# Data Analysis Notebook

This notebook presents various visualizations of the "voice.csv" dataset to better understand the relationships between variables and the context of the study.

# Dependencies & Data Import

In [1]:
import pandas as pd
from scipy.stats import pointbiserialr
import plotly.express as px
import plotly.graph_objects as go
from plotly.subplots import make_subplots



In [2]:
file_path = "data/voice.csv"
data = pd.read_csv(file_path)

data['label'] = data['label'].map({'male': 1, 'female': 0})


# Data Description

## Variables Description

In [34]:
features = data.drop(columns=['label'])

stats_df = pd.DataFrame({
    'Var_Name': features.columns,
    'Mean': features.mean(),
    'Standard_Deviation': features.std()
}).reset_index(drop=True)

stats_df['Description'] = ["mean frequency (in kHz)", "standard deviation of frequency", "median frequency (in kHz)", "first quantile (in kHz)", "third quantile (in kHz)", "interquantile range (in kHz)", "skewness", "kurtosis", "spectral entropy", "spectral flatness", "mode frequency", "frequency centroid", "average of fundamental frequency", "minimum fundamental frequency", "maximum fundamental frequency", "average of dominant frequency", "minimum of dominant frequency", "maximum of dominant frequency", "range of dominant frequency","modulation index" ]
stats_df


Unnamed: 0,Var_Name,Mean,Standard_Deviation,Description
0,meanfreq,0.180907,0.029918,mean frequency (in kHz)
1,sd,0.057126,0.016652,standard deviation of frequency
2,median,0.185621,0.03636,median frequency (in kHz)
3,Q25,0.140456,0.04868,first quantile (in kHz)
4,Q75,0.224765,0.023639,third quantile (in kHz)
5,IQR,0.084309,0.042783,interquantile range (in kHz)
6,skew,3.140168,4.240529,skewness
7,kurt,36.568461,134.928661,kurtosis
8,sp.ent,0.895127,0.04498,spectral entropy
9,sfm,0.408216,0.177521,spectral flatness


## Correlation & P-values

In [58]:

# Calculate the correlation matrix for all numerical columns
correlation_matrix = data[numerical_columns].corr()
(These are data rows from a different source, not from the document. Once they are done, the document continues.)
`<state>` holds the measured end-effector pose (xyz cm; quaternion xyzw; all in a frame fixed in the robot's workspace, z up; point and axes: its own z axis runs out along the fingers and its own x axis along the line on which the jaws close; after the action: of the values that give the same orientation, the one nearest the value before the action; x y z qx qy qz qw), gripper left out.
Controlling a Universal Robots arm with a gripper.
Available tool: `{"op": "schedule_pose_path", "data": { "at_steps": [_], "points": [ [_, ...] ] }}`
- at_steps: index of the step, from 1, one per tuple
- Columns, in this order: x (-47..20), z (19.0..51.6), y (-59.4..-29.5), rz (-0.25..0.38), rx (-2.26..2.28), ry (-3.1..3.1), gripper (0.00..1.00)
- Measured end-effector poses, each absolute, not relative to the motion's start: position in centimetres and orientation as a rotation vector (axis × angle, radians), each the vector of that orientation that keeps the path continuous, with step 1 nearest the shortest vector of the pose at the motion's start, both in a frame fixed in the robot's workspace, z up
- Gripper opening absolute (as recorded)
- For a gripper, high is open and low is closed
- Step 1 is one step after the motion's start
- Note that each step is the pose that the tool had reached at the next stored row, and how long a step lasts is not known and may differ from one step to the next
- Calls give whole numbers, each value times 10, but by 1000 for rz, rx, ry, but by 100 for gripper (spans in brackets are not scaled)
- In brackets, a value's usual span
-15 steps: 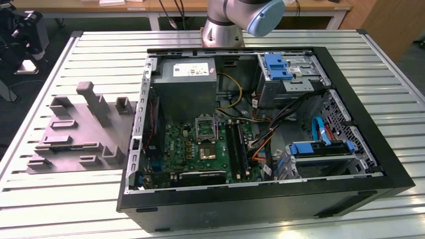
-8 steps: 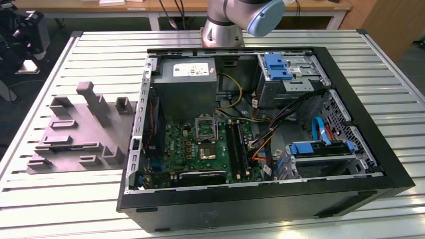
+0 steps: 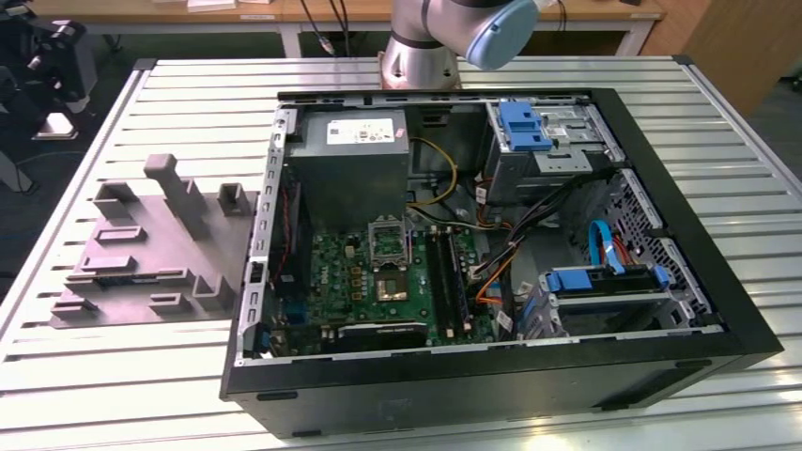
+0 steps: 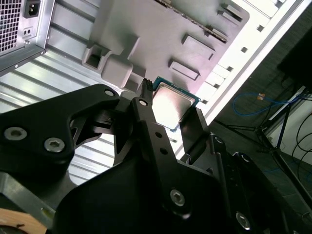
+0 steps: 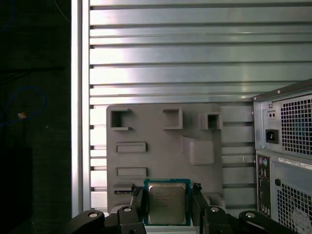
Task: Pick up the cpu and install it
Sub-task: 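Pick up the cpu and move it towards the insertion slot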
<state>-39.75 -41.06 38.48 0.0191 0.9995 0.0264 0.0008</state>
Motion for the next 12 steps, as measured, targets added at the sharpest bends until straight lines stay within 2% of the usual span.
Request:
{"op": "schedule_pose_path", "data": {
  "at_steps": [12],
  "points": [
    [-393,385,-411,83,60,3138,47]
  ]
}}
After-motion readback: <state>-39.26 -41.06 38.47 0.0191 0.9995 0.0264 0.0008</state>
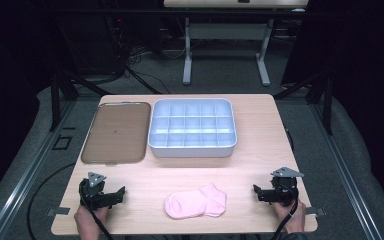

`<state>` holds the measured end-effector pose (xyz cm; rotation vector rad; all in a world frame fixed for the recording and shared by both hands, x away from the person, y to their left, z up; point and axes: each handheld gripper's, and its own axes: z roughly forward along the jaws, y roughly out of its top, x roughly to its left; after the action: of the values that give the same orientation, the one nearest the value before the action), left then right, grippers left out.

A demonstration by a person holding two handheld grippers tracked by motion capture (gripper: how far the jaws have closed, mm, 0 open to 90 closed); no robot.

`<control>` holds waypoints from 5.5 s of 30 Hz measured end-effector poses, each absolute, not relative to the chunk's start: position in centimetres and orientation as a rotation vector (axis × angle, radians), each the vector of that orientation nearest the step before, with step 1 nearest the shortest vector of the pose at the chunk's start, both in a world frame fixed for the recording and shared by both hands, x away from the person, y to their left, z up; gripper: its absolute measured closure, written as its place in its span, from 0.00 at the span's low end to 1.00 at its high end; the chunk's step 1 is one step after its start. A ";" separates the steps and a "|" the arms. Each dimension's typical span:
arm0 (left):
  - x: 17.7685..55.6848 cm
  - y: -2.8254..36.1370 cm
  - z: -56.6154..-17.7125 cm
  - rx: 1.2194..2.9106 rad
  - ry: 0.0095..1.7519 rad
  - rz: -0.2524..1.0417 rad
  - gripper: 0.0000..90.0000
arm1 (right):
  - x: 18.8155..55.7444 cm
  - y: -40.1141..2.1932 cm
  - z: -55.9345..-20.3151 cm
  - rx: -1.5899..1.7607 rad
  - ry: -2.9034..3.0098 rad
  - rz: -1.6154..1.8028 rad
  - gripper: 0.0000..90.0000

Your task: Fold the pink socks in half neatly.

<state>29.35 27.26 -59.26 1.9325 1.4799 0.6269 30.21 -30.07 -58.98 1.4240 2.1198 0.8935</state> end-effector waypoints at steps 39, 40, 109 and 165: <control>28.3 19.7 -57.2 1.977 1.239 0.491 0.03 | 27.6 -28.2 -55.6 1.305 2.093 1.111 0.22; 28.0 18.9 -57.3 1.985 1.217 0.472 0.04 | 27.5 -27.7 -55.3 1.293 2.106 1.105 0.23; 26.0 14.3 -58.6 2.038 1.038 0.192 0.95 | 28.4 -19.5 -57.2 1.272 2.407 1.097 0.77; 26.9 12.6 -58.6 1.991 1.006 0.138 0.92 | 26.7 -18.8 -52.0 1.189 2.412 1.082 0.92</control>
<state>26.91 12.60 -58.61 1.9912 1.0060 0.1379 26.69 -18.83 -51.95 1.1892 2.4118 1.0822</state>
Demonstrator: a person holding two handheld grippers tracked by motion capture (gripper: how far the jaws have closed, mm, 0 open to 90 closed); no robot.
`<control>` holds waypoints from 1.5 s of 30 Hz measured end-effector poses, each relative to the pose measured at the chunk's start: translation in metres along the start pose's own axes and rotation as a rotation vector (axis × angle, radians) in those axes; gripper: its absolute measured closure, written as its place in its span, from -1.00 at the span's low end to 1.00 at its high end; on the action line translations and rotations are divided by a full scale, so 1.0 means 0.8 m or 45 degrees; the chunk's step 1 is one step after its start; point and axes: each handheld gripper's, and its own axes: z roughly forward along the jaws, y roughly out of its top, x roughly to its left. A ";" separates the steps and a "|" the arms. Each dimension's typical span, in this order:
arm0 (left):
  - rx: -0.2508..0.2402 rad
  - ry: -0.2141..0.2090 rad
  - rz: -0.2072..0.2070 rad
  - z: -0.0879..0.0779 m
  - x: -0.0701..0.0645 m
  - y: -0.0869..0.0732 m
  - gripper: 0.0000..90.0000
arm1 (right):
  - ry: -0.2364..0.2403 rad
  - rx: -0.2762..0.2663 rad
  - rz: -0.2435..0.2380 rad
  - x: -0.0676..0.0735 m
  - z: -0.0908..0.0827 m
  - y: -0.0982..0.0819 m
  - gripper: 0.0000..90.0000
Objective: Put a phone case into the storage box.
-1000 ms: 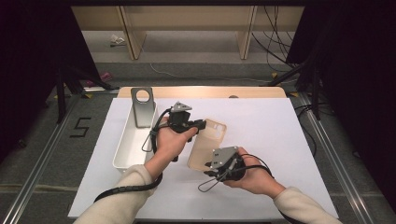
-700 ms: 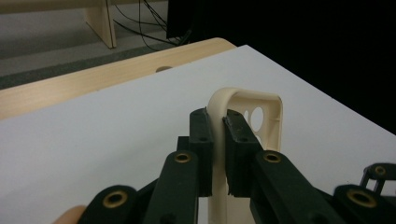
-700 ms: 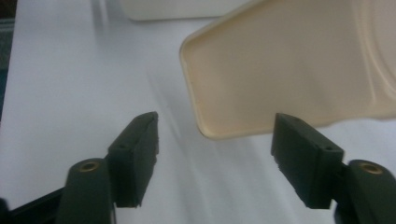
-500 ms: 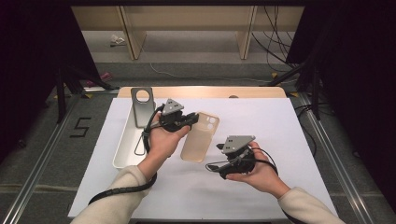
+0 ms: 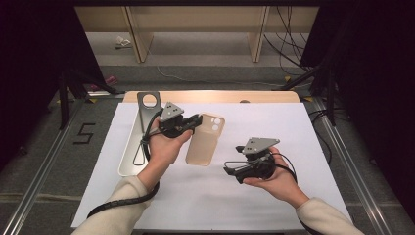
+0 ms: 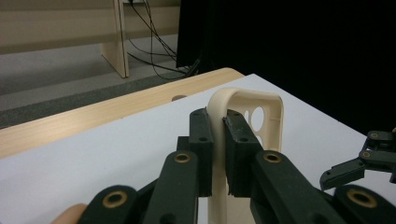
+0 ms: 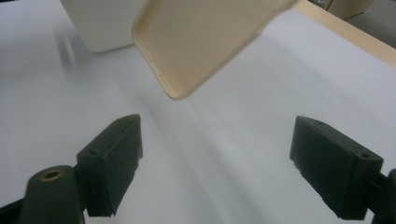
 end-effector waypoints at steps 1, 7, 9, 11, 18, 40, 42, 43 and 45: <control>-0.009 0.000 -0.002 -0.002 0.001 0.001 0.84 | -0.004 -0.009 0.008 -0.002 -0.001 -0.001 -0.61; -0.050 0.008 -0.013 -0.013 0.008 0.005 0.83 | -0.032 -0.047 0.064 -0.011 -0.013 -0.007 -0.61; -0.055 0.014 -0.002 -0.015 0.010 0.004 0.83 | -0.036 -0.047 0.075 -0.012 -0.015 -0.008 -0.61; -0.058 0.020 -0.001 -0.017 0.012 0.004 0.83 | -0.039 -0.054 0.079 -0.012 -0.016 -0.010 -0.61; -0.081 0.032 0.003 -0.028 0.020 0.009 0.83 | -0.051 -0.065 0.107 -0.017 -0.023 -0.014 -0.61; -0.137 0.076 -0.007 -0.059 0.045 0.026 0.84 | -0.095 -0.096 0.178 -0.030 -0.042 -0.029 -0.62; -0.143 0.081 -0.003 -0.062 0.048 0.028 0.83 | -0.098 -0.102 0.185 -0.031 -0.044 -0.029 -0.62; -0.146 0.084 -0.002 -0.063 0.049 0.029 0.83 | -0.100 -0.106 0.189 -0.031 -0.045 -0.030 -0.62; -0.145 0.091 0.001 -0.066 0.051 0.031 0.84 | -0.104 -0.107 0.194 -0.032 -0.046 -0.031 -0.62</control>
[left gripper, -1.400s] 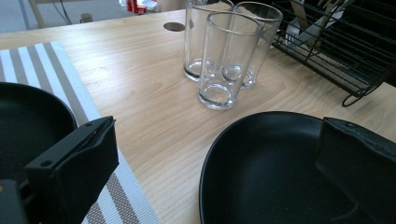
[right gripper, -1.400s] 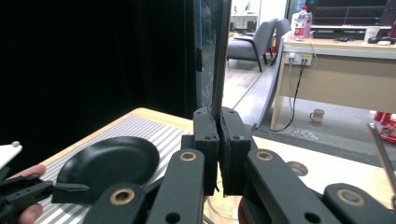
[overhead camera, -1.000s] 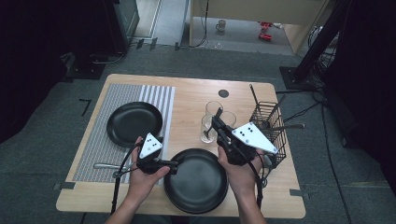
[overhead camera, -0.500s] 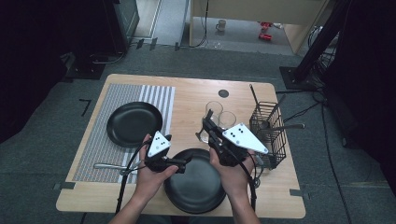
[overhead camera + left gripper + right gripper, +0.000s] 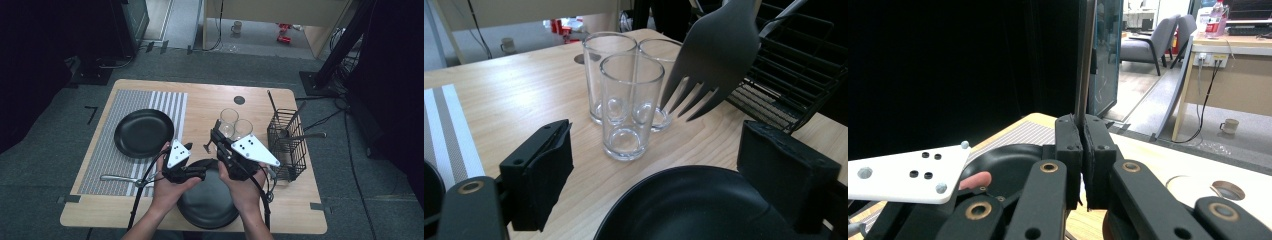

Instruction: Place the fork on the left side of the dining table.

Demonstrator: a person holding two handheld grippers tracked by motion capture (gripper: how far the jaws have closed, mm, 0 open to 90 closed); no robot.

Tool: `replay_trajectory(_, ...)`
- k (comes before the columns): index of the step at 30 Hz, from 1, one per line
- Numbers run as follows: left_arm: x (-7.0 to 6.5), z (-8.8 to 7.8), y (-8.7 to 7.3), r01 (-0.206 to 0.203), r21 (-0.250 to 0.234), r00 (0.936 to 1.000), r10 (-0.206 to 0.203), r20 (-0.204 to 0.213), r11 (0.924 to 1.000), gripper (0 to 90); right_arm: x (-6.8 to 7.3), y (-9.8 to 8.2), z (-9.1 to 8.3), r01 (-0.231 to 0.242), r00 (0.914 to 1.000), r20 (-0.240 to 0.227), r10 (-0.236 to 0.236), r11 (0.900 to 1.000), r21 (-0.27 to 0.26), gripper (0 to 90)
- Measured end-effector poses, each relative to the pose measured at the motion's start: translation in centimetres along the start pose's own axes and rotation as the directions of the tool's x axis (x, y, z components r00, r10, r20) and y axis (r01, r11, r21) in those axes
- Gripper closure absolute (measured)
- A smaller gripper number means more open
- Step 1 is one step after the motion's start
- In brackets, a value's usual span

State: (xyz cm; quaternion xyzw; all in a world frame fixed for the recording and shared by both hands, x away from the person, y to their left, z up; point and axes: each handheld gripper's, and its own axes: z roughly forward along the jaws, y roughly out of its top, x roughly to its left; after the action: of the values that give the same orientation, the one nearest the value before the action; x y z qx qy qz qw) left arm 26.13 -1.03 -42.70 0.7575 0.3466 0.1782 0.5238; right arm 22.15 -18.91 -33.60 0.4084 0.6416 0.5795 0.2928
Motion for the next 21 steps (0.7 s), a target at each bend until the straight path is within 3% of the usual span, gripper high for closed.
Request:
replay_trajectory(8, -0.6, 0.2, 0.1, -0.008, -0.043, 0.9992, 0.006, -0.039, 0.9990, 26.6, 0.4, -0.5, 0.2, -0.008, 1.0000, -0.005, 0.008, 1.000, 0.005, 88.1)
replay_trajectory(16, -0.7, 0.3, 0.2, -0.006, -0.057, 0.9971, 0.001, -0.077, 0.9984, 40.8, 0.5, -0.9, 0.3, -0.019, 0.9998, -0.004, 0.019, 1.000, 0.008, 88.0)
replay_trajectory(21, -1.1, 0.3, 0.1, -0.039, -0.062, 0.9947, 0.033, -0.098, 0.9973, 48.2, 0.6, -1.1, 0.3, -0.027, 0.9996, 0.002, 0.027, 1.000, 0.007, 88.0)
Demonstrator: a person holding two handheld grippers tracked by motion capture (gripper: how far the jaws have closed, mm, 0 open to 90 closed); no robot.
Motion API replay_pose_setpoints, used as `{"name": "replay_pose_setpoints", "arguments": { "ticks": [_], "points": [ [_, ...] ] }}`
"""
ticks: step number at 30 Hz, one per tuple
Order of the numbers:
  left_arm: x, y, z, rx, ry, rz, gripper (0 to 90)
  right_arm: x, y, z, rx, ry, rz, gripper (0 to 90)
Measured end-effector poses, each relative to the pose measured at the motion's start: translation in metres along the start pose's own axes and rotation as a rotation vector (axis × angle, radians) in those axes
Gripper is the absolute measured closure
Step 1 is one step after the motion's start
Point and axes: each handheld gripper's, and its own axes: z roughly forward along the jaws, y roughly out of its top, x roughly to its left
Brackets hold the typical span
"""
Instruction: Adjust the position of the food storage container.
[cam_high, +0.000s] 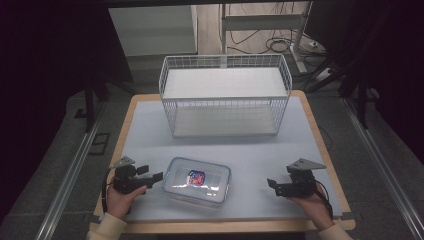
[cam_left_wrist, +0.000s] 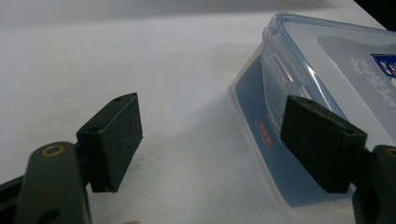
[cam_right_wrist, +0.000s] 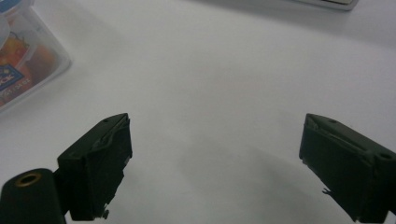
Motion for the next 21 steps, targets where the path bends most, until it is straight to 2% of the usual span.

# Reverse the order of the rows and columns to make the diagonal go from top-right to bottom-left
correlation_matrix = correlation_matrix.iloc[::-1, ::]

# Create the Heatmap
fig_heatmap = go.Figure(data=go.Heatmap(
    z=correlation_matrix.values,
    x=correlation_matrix.columns,
    y=correlation_matrix.index,
    colorscale='magenta',
    colorbar=dict(title="Correlation")
))

# Add value of the correlation values
annotations = []
for i in range(len(correlation_matrix)):
    for j in range(len(correlation_matrix.columns)):
        annotations.append(
            go.layout.Annotation(
                x=j,
                y=i,
                text=f"{correlation_matrix.iloc[i, j]:.2f}",  # Round correlation values to 2 decimal places
                showarrow=False,
                font=dict(color="black"),
                align="center"
            )
        )

# Final adjusments (height, annotations, ...)
fig_heatmap.update_layout(
    annotations=annotations,
    title="Correlation Matrix Heatmap",
    xaxis_title="Features",
    yaxis_title="Features",
    xaxis=dict(tickangle=45),
    yaxis=dict(tickangle=45),
    height=900
)

# Show the heatmap
fig_heatmap.show()

In [36]:
numerical_columns = data.select_dtypes(include=['float64', 'int64']).columns

correlations = {}
for col in numerical_columns:
    if col != 'label':
        corr, p_value = pointbiserialr(data['label'], data[col])
        correlations[col] = {'correlation': corr, 'p_value': p_value}

correlation_df = pd.DataFrame(correlations).T
correlation_df

Unnamed: 0,correlation,p_value
meanfreq,-0.337415,3.368951e-85
sd,0.479539,6.654756e-182
median,-0.283919,8.259210000000001e-60
Q25,-0.511455,9.140832e-211
Q75,0.066906,0.0001642021
IQR,0.618916,0.0
skew,0.036627,0.03926293
kurt,0.087195,8.869557e-07
sp.ent,0.490552,1.614016e-191
sfm,0.357499,3.877715e-96


In [50]:
central_color = px.colors.sequential.Magenta[3]

fig_corr = go.Figure()

fig_corr.add_trace(go.Bar(
    x=correlation_df.index,
    y=correlation_df['correlation'],
    name='Correlation',
    marker=dict(
        color=central_color  # Apply the central magenta color
    )
))

fig_corr.update_layout(
    title="Feature Correlations with Label",
    xaxis_title="Features",
    yaxis_title="Correlation",
    barmode='group'
)

# Show the plot
fig_corr.show()


**Best features** : interquantile range (IRQ), spectral entropy (sp.ent), spectral flatness (sfm)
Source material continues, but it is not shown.